MOH plans to introduce plain packaging for tobacco products by 2020
Packets to feature only brand names and larger health warnings
By 2020, all tobacco products sold here will have the same plain packaging, the Ministry of Health (MOH) has proposed.
No logos, colours, brand images and promotional information will be allowed, and the graphic health warnings will have to cover at least three-quarters of the package, up from half now.
This is the latest in a slew of recent measures aimed at reducing Singapore's smoking prevalence rate, which has hovered around 12 per cent to 14 per cent over the last decade.
Measures to reduce smoking have included banning shops from displaying tobacco products, raising tobacco taxes, expanding non-smoking areas, and raising the legal age to 21 over the next three years.

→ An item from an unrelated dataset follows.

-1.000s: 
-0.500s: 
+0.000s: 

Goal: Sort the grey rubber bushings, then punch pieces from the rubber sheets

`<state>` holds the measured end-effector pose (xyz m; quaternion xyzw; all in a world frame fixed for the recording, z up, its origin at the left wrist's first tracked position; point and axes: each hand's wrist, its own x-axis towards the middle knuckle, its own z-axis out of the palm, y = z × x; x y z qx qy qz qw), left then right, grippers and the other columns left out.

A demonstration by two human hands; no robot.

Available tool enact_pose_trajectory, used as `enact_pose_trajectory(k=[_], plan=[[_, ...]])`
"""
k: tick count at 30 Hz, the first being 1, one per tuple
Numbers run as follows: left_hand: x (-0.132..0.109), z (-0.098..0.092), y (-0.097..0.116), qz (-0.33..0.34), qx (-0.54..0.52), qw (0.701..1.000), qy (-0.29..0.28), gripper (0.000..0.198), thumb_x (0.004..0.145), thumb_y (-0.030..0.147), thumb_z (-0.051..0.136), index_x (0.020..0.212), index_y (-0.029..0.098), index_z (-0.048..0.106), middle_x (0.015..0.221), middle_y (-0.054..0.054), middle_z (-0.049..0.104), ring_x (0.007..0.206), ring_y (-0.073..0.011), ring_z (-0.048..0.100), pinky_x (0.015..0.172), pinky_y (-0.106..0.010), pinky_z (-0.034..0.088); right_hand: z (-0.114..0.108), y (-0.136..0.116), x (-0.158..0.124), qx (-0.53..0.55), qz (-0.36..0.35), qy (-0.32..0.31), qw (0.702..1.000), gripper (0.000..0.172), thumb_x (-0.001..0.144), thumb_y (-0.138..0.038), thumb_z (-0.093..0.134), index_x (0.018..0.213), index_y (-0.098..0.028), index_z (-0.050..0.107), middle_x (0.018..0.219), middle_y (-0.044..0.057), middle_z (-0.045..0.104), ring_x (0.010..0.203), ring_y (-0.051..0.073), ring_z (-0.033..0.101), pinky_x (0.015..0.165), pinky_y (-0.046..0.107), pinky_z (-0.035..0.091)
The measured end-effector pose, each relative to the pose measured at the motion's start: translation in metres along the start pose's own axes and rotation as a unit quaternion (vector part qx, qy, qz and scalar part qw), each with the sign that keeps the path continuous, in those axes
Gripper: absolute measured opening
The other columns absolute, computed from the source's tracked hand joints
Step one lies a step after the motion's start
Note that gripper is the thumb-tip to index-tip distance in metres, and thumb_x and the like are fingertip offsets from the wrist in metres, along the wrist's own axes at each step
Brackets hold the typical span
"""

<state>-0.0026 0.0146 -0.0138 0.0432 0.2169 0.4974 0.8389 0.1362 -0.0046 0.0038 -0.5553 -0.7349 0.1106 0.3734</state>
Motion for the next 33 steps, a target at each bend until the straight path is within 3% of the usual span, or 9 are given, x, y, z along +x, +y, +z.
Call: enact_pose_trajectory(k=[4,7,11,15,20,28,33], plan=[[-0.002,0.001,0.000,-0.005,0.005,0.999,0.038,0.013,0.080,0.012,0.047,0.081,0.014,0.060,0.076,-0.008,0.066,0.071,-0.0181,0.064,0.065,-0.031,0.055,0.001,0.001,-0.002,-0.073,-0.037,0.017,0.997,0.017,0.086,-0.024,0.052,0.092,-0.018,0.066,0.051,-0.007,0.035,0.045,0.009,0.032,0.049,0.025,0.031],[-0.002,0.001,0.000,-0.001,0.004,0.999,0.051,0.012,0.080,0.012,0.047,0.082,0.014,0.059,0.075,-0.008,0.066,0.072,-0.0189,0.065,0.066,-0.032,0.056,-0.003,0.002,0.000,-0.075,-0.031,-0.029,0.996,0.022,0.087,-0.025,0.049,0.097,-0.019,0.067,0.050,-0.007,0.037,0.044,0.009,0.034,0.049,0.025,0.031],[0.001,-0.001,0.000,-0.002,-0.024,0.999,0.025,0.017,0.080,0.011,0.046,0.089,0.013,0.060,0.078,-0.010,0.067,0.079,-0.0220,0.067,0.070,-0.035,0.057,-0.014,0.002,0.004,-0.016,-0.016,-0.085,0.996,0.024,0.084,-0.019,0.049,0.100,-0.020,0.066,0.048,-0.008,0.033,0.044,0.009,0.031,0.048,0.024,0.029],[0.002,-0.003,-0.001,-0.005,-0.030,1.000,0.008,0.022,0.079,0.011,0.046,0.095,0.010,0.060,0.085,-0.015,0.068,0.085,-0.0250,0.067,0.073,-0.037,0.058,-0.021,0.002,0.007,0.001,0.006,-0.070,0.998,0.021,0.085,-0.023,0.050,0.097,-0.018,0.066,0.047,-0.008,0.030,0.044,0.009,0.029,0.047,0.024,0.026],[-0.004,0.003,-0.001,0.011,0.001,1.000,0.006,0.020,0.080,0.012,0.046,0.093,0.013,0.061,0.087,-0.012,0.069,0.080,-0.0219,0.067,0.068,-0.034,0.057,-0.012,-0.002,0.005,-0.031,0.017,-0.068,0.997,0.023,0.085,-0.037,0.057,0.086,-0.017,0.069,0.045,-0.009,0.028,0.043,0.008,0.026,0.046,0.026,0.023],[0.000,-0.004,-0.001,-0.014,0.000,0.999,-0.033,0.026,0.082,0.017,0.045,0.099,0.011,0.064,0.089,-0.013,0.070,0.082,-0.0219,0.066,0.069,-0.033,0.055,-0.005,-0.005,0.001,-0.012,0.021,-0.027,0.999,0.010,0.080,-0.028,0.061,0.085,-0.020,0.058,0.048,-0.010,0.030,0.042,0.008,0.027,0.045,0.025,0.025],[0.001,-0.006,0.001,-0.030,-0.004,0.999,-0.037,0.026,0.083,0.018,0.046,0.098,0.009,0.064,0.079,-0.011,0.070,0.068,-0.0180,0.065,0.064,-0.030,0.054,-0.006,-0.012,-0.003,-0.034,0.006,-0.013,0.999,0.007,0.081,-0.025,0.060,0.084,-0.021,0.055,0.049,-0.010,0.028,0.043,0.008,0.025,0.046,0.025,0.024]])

MOH said it will propose amendments to current laws early next year. If enacted, the new measure will come into force in 2020.
The ministry noted that more than 2,000 Singaporeans die prematurely from smoking-related diseases every year, and smoking conservatively costs the country at least $600 million annually in direct healthcare costs and lost productivity.
"Tobacco use is a major cause of ill health and death in Singapore... More needs to be done to achieve sustained declines in the overall smoking rates and, in particular, male smoking rate," it said in a press statement.
More than one in five men here smoke daily, higher than the rates in 13 Organisation for Economic Cooperation and Development countries.
Singapore will join seven countries that have implemented similar laws, including France, Britain and Australia, the first country to do so in 2012.
MOH said it engaged in extensive reviews and evaluations of local and international studies, research and evidence before deciding on the packaging law, which has been in the works since 2010.
It also conducted three public consultations and said it has carefully considered the possible costs and impact to the tobacco and related industries.
While not final, the proposed specifications include having the plain packaging in a standard dark brown colour, which Australia uses.
Brand and product names can be shown but must use a standard colour, font and be in a standard location. The packages cannot use noises, scents or features that might change after sale, such as those activated by heat or appear under fluorescent light.
MOH said the industry will be given sufficient notice of the specifications, which will apply to products including cigarettes, cigars, beedies and loose-leaf tobacco. There will be a transition period to allow old stock to be cleared and ease burden of implementation.